Female preference for nests with many eggs: a cost-benefit analysis of female choice in fish with paternal care

Sarah B. M. Kraaka and Franz J. Weissingb

aZoological Laboratory, University of Groningen The Netherlands bDepartment of Genetics, University of Groningen The Netherlands

ABSTRACT

In several fish species with paternal care, females prefer males guarding many eggs in their nest. This preference might be advantageous because the presence of many other eggs dilutes the risk of newly laid eggs being eaten by the father.

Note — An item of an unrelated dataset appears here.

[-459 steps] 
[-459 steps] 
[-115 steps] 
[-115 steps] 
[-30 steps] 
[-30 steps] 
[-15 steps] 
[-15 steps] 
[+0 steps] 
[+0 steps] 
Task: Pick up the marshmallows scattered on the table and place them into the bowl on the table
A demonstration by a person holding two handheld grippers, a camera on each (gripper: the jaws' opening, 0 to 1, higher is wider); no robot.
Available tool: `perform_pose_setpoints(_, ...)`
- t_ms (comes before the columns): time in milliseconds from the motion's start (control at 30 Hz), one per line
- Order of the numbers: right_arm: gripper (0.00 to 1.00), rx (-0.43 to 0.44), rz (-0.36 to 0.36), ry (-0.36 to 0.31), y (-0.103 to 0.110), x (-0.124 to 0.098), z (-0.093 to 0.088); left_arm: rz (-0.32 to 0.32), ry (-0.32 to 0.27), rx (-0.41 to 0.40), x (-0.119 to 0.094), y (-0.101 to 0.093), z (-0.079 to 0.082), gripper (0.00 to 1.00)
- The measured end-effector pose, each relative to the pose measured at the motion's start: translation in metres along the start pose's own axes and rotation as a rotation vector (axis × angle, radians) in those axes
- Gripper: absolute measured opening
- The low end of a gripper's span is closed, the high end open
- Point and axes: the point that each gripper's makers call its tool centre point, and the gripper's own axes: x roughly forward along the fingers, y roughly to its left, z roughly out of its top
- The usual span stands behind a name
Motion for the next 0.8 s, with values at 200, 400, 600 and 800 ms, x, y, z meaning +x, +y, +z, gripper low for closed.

To evaluate this hypothesis quantitatively, we constructed a simulation model that mimics the breeding biology of the blenny Aidablennius sphynx. In contrast to earlier verbal models, the costs of choice are explicitly taken into account We systematically varied factors such as the stringency of choosiness and the level and nature of the costs of choice. For realistic parameter values female choosiness may result in a fitness advantage of more than 50%. The optimal choice strategy created a distribution of eggs over the nests which resembles that found in the field for A. sphynx. Our model shows that the relative fitness of a choice strategy is not constant but frequency dependent in a complicated way. If most females are choosy, a bimodal distribution of eggs over the nests results, with many nests containing few and some nests containing many eggs. In such a situation choosiness is profitable, since randomly laying females will often lay their eggs in nests with few eggs, producing a high mortality per egg due to filial cannibalism. If, on the other hand, only few choosers are present, their influence on the egg distribution is limited. A unimodal distribution results which is profitable for nonchoosers, since the average egg mortality is low and nonchoosers do not bear the costs of choice. The positive relation between chooser frequency and chooser fitness makes it easy to understand why choosiness is evolutionarily stable. However, it is not obvious how the trait is established by selection in the first place.[Behav Ecol 7: 353–361 (1996)

Key words: Aidablennius sphynx, costs of choice, dilution effect, fish, evolutionary stability, female choice, frequency dependent selection, paternal care, simulation model.